Task statement>
Within the listing below, please show every line carrying the string "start".
________________________
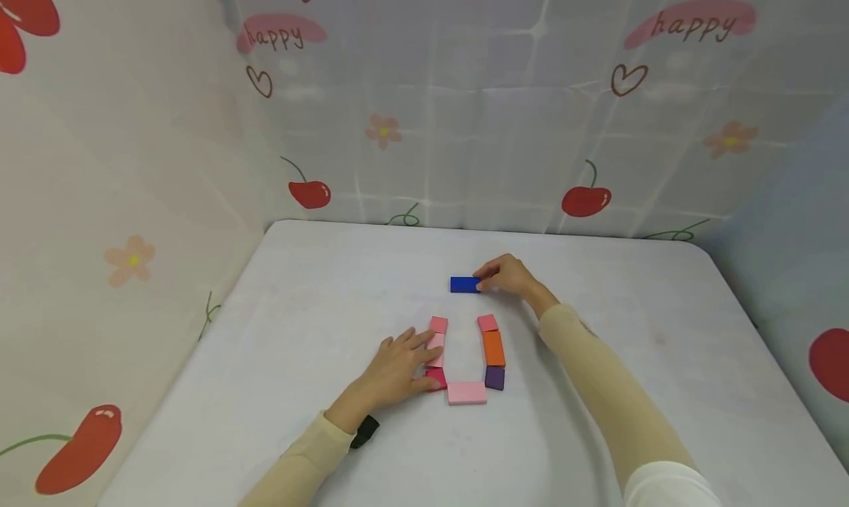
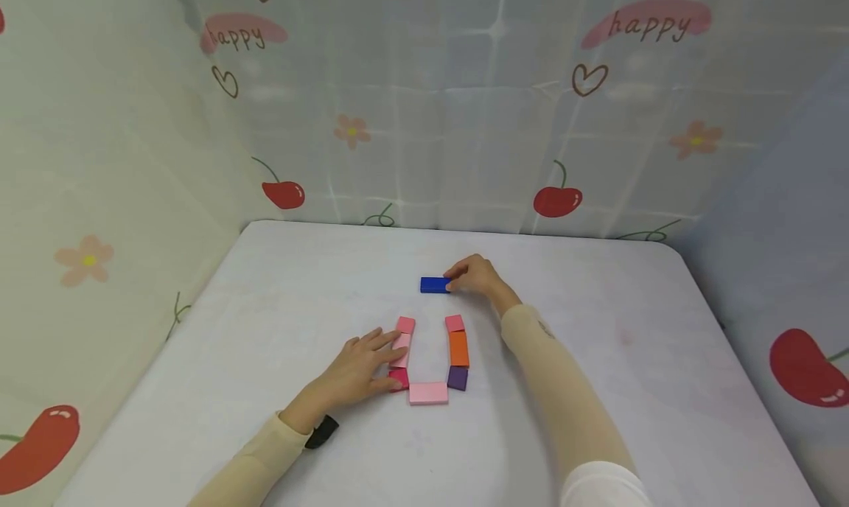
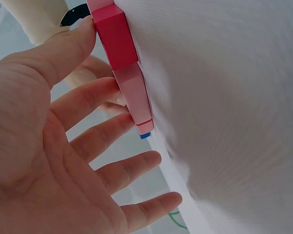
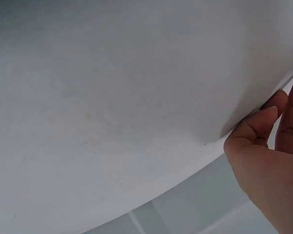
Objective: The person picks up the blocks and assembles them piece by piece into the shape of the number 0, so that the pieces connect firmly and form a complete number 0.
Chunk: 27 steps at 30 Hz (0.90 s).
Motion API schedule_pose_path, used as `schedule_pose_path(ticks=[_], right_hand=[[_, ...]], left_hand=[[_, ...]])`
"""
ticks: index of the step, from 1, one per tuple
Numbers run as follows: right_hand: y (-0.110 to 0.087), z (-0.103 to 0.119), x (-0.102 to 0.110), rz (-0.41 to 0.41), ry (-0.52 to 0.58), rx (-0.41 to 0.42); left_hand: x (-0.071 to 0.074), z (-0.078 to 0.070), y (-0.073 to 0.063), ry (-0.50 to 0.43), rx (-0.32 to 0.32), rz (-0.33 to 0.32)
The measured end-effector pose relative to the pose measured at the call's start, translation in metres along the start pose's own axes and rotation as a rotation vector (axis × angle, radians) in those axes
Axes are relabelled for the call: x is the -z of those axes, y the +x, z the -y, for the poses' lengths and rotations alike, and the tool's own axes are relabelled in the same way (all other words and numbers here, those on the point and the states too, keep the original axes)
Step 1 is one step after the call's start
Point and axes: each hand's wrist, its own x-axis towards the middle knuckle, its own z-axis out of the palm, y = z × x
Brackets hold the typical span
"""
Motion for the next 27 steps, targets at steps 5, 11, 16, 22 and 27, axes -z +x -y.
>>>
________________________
Completed task>
The measured end-effector pose relative to the pose measured at the call's start, translation in metres along the start pose's own axes and rotation as a rotation vector (axis × angle, radians) in those axes
Step 1 is one step after the call's start

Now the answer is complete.